** Exercise goal **
Lines of the material that include the word "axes" are to be counted; only their number should be given.

** Dataset section **
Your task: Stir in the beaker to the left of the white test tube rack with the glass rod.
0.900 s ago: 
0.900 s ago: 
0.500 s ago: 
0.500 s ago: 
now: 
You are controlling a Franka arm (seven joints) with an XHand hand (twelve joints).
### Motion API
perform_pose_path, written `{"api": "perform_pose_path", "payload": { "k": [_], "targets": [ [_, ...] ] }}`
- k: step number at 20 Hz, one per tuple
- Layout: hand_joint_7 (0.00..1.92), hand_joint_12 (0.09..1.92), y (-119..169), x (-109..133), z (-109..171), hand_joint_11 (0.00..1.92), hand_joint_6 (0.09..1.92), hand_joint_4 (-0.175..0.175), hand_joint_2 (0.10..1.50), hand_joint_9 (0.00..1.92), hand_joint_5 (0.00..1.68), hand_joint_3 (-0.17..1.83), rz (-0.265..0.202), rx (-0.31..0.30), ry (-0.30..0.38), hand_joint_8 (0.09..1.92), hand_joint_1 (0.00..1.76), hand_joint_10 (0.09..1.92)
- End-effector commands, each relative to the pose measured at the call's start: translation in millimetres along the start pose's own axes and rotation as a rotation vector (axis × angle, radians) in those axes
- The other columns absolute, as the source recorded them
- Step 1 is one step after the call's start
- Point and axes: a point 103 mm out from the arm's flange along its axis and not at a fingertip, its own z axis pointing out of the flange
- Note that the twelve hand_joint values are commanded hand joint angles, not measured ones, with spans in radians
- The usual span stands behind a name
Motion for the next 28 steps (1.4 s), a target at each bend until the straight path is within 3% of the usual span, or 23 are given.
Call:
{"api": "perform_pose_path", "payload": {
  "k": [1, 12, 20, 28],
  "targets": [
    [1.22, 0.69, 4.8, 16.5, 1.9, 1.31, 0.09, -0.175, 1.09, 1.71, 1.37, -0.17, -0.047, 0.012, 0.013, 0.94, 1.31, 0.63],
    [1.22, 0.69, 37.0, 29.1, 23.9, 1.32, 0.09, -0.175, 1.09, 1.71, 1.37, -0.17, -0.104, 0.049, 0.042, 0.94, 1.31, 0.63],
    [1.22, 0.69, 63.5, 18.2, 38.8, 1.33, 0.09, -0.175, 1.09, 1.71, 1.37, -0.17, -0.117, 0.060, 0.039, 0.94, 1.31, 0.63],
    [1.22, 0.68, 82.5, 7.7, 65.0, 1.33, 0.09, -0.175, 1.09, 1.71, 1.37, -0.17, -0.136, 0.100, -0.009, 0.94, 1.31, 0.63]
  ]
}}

** Completed exercise **
2